Problem statement:
First find the line with "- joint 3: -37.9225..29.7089" in the entries below, then set down exactly every line through the line with "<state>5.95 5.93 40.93", that line included.
Data extract section start
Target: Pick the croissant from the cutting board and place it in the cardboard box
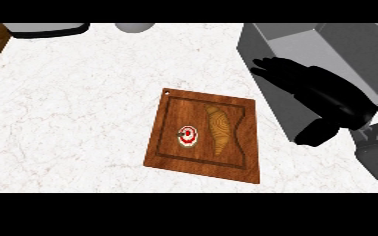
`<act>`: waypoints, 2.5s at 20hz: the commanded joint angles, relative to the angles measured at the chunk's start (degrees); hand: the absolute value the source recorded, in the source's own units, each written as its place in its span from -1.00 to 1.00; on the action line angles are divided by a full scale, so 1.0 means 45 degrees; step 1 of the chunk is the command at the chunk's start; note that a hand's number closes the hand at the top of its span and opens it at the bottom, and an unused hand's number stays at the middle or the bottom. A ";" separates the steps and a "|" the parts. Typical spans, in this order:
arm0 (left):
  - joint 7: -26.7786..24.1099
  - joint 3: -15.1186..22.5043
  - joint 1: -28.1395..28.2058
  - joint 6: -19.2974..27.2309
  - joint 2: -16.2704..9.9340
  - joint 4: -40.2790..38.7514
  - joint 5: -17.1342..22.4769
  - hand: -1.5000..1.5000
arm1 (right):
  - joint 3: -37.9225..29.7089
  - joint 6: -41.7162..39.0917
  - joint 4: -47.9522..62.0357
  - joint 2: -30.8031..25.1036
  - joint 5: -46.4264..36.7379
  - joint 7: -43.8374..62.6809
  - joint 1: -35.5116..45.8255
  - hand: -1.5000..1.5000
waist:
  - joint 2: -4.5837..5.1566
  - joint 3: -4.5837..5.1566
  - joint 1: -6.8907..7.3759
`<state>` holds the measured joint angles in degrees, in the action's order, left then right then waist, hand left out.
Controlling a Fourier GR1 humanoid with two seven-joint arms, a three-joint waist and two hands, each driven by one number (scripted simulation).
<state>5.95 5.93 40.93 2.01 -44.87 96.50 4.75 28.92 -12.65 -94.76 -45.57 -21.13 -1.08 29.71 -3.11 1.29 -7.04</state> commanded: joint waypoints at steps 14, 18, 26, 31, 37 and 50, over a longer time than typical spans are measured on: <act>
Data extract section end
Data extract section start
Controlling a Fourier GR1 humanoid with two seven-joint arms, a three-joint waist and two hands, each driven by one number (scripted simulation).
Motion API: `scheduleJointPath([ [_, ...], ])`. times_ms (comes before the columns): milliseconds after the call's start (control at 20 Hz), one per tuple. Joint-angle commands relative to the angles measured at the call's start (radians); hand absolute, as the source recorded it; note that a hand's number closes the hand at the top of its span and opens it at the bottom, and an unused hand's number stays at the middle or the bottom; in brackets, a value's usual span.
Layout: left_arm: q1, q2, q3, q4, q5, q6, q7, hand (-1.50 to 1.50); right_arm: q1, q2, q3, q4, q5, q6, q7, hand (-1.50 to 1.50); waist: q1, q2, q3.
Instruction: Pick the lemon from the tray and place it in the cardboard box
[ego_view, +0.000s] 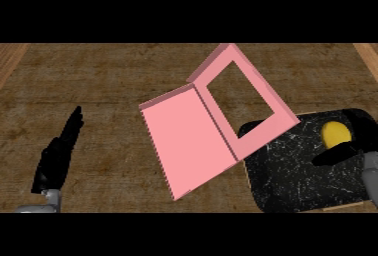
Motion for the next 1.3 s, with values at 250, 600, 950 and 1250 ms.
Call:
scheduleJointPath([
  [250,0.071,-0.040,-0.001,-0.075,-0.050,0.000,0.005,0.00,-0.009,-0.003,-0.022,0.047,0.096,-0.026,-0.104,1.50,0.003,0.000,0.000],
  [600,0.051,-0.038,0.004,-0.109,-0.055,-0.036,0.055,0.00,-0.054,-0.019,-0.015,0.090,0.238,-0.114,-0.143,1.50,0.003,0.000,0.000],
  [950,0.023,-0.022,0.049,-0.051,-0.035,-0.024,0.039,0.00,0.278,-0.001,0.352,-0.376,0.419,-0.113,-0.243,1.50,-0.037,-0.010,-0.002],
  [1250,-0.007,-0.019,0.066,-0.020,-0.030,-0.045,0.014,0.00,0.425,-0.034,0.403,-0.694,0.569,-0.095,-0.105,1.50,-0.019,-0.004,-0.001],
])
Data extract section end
Output of the exercise:
  - joint 3: -37.9225..29.7089
  - joint 6: -41.7162..39.0917
  - joint 4: -47.9522..62.0357
  - joint 2: -30.8031..25.1036
  - joint 5: -46.4264..36.7379
  - joint 7: -43.8374..62.6809
  - joint 1: -35.5116..45.8255
  - hand: -1.5000..1.5000
waist:
  - joint 2: -4.5837..5.1566
  - joint 3: -4.5837..5.1566
  - joint 1: -6.8907..7.3759
`<state>` holds the measured joint angles in degrees, in the action's order, left then right then waist, hand left out.
Controlling a Fourier GR1 humanoid with two seven-joint arms, a three-joint waist and two hands, each driven by one number (scripted simulation).
<state>5.95 5.93 40.93 2.01 -44.87 96.50 4.75 28.92 -12.65 -94.76 -45.57 -21.13 -1.08 29.71 -3.11 1.29 -7.04</state> commanded: joint waypoints at steps 14, 18, 26, 31, 37 and 50, over a longer time than typical spans are measured on: <act>

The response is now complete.